- Song: "Booker"
- Artist: Milton
- CD: Grand Hotel
- Genre: Folk-Pop
courtesy of the artist
Milton pays tribute to New Orleans pianist James Booker while demonstrating how music can chase demons away.
A man strums a guitar softly while singing in a worn but warm voice: "Booker, James Booker." He's paying tribute to the legendary New Orleans pianist, whose piano chops were so over-the-top that he said "I'm better than all of 'em," and nobody could argue.
The guitarist, Milton, decides to start off with gentle chords, which makes little musical sense given the context. But the one-named folksinger knows what he's doing. His lyrics offer a glimpse into the madness that was Booker's life — a mash-up of mental illness, drug abuse and alcoholism. Booker had "Chopin hands on a dirty bandstand." He had "too many voices in [his] head, too much sweet music in [his] ears." And, in a wistful mathematical construct, Milton sighs, "Laid out on the floor, peerless great of the 88, who didn't live to 44."

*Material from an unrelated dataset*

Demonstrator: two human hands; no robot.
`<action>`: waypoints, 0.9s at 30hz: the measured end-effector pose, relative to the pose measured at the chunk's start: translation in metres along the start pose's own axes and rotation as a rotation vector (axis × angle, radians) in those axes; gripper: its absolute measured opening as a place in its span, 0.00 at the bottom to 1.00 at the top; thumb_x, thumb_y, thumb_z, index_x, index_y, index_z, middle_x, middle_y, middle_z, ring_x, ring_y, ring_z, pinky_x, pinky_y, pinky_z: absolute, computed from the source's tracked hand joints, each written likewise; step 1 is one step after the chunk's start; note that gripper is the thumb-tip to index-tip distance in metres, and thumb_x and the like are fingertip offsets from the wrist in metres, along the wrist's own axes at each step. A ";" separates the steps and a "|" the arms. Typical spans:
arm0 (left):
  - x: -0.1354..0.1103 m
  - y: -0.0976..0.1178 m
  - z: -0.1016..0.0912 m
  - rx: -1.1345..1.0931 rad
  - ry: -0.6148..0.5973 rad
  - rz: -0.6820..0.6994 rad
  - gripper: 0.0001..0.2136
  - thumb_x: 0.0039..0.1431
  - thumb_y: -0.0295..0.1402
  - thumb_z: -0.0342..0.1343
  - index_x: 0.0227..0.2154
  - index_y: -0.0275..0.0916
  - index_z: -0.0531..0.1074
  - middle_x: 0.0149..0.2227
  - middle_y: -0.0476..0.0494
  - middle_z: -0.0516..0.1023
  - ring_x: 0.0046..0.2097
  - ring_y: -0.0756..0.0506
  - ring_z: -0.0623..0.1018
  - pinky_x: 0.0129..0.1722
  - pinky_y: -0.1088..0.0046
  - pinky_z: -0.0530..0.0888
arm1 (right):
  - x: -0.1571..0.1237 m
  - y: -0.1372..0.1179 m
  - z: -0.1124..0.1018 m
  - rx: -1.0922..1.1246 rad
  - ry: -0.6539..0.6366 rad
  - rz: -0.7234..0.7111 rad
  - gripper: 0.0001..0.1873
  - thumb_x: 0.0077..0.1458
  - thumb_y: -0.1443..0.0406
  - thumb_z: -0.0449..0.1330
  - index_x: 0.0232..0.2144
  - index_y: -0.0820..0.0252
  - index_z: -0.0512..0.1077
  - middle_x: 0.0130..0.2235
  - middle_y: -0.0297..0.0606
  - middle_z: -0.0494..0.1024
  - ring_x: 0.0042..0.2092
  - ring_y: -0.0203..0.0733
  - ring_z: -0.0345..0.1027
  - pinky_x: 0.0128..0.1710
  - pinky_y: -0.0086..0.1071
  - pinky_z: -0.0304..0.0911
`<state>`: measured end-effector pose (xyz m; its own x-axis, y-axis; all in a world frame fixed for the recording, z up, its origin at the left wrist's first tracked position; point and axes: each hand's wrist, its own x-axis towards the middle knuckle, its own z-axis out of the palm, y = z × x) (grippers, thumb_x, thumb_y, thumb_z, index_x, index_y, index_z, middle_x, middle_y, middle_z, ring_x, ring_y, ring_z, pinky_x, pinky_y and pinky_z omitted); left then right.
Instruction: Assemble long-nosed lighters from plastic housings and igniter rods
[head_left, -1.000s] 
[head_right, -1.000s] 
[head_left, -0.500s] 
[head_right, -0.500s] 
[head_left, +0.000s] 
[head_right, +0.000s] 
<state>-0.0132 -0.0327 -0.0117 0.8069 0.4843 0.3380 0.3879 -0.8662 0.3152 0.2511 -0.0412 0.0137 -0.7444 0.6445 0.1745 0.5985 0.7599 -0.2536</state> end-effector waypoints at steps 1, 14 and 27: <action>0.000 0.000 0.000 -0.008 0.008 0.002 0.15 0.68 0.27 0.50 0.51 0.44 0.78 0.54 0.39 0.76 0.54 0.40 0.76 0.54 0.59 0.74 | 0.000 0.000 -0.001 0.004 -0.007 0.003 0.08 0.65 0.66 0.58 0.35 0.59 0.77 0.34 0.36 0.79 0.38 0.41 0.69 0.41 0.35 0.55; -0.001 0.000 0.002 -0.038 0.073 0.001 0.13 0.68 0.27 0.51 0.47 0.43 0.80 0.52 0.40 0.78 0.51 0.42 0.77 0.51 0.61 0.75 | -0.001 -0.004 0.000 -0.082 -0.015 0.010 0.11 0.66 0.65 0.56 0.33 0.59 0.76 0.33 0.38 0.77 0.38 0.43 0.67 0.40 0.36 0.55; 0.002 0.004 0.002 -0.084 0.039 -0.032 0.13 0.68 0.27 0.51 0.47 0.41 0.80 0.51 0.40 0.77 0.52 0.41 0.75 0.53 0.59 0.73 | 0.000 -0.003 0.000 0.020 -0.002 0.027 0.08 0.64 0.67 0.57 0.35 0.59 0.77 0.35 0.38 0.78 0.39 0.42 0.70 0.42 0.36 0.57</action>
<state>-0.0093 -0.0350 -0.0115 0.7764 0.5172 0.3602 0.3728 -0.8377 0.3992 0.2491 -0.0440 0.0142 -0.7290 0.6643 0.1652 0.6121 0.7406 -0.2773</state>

Midway through the song, Milton fades away, at which point his British pianist Frank Campbell takes over and brings Booker's essence to the proceedings. The piano interlude captures the sweet side of the one-eyed pianist's syncopated style, set in a minor key but with a rolling, rollicking New Orleans bass that demonstrates how men like Booker used their music to drive the blues away.